Reputation: 487
I have a data frame with 40 variables G1_a
, G1_b
, ... till G20_a
, G20_b
(stemming from a survey). I want to create 20 new variables G1
... G20
that summarize the existing variables.
data <- data.frame(G1_a = c(0, 0, 0, 1, NA),
G1_b = c(0, 0, 1, 1, NA),
G2_a = c(0, 0, 0, 1, NA),
G2_b = c(0, 0, 1, 1, NA))
# Reshaping without for-loop:
data <- data %>%
mutate(G1 = case_when(
G1_a == 1 ~ "own_offer",
G1_b == 1 ~ "no_offer",
T ~ NA_character_
))
data <- data %>%
mutate(G2 = case_when(
G2_a == 1 ~ "own_offer",
G2_b == 1 ~ "no_offer",
T ~ NA_character_
))
I want to automate the creation of the new variables in a for-loop, something like:
# Reshaping with for-loop:
for(i in 1:2) {
data <- data %>%
mutate(assign(paste0("G", i), case_when(
get(paste0("G", i, "_a")) == 1 ~ "own_offer",
get(paste0("G", i, "_b")) == 1 ~ "no_offer",
T ~ NA_character_
)))
}
My question includes two parts:
1) Is it possible to combine assign
with mutate
? I'm aware of approaches like mutate(df, !!varname := Petal.width * n)

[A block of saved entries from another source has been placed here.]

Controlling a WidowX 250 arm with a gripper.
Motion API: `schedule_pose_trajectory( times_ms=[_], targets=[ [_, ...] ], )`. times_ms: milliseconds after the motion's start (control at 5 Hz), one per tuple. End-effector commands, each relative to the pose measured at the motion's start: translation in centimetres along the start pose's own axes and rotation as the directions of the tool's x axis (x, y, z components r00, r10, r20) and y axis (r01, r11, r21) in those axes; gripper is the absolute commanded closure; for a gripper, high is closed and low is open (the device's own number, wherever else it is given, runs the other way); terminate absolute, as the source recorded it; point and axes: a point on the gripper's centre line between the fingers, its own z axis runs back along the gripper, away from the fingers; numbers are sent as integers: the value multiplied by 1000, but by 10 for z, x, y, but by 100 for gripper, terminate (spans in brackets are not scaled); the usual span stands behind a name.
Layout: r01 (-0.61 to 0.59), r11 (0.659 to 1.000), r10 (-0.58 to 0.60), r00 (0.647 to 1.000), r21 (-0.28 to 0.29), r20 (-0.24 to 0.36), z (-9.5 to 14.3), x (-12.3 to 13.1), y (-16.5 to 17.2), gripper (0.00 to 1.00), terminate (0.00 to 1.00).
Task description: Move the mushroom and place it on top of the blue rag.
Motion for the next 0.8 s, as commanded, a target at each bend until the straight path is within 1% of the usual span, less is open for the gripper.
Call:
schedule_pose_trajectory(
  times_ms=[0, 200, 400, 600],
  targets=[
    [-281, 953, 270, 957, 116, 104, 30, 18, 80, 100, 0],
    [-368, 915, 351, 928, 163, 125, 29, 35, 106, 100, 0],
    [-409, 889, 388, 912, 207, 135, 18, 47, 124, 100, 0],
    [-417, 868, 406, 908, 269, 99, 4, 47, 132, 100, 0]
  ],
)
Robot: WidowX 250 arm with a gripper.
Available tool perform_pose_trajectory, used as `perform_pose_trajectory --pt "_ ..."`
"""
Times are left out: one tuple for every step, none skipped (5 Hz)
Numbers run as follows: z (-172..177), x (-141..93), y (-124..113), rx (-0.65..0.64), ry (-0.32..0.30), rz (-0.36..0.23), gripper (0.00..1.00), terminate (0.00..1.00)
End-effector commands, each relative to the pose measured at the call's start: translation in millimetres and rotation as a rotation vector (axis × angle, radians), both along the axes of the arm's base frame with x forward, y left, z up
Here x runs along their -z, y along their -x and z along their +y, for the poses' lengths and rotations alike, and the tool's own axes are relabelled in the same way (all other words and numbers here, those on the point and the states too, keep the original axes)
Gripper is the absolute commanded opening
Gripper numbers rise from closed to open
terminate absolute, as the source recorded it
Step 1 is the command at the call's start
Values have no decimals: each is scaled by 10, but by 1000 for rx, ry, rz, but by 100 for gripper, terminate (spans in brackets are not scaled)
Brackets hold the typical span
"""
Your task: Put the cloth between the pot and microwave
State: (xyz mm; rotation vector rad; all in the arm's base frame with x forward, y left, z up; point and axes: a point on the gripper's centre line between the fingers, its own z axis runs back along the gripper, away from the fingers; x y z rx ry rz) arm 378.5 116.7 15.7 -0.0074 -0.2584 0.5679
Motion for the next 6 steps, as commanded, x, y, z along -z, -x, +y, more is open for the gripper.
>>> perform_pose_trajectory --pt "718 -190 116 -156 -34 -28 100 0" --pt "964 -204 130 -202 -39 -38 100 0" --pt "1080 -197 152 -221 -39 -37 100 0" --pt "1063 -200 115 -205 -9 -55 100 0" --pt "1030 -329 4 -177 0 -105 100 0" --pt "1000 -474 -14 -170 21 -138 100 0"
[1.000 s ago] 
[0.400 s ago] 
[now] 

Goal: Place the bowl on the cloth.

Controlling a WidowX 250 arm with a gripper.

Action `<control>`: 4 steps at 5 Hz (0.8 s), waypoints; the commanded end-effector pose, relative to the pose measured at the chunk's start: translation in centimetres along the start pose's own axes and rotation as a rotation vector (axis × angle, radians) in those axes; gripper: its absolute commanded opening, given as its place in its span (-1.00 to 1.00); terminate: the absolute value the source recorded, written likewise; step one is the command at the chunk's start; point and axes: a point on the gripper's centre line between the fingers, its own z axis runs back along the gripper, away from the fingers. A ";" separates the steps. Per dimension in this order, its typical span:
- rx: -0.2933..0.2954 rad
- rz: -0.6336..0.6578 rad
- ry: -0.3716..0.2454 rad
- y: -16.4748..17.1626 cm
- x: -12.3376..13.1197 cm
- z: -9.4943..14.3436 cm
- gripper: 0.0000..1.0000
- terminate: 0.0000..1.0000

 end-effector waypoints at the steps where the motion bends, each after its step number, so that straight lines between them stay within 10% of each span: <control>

(see here) to dynamically assign parameter names. However, I was unable to combine it with the data reshaping I want to run.
2) Does dplyr
allow the use of paste0
together with case_when
and mutate
?
Upvotes: 2
Views: 721
Reputation: 227001
This is a little tricky, but I think it's the principled way to do it. The final result is a data frame with the desired columns, thus avoiding all of the get()
/assign()
headaches (and not cluttering up the workspace with lots of derived variables.) There are several steps where we change the shape of the data frame (wide -> long -> partially wide -> wide) using tidyr::gather()
and tidyr::spread()
. If it seems overwhelming, experiment with stopping the pipe sequence at various intermediate points to see what has been achieved so far.
library(tidyr)
library(dplyr)
dds <- (dd
%>% mutate(case=seq(n())) ## need a variable to distinguish rows in original data set
%>% gather(var,val,-case) ## -> long format: {case, var={G1_a,G1_b,...}, val={0,1,NA}}
%>% separate(var,c("var","response")) ## split to "G1","G2" + "a", "b"
%>% spread(response,val) ## convert back to semi-wide: {case, var, a, b}
## now collapse rows to categorical value, as above
%>% mutate(offer=case_when(a==1 ~ "own_offer",
b==1 ~ "no_offer",
TRUE ~ NA_character_))
%>% select(-c(a,b)) ## clean up now-redundant variables
%>% spread(var,offer) ## convert back to wide format: {case, G1, G2, ...}
%>% select(-case) ## now redundant
)
G1 G2
1 <NA> <NA>
2 <NA> <NA>
3 no_offer no_offer
4 own_offer own_offer
5 <NA> <NA>
Upvotes: 2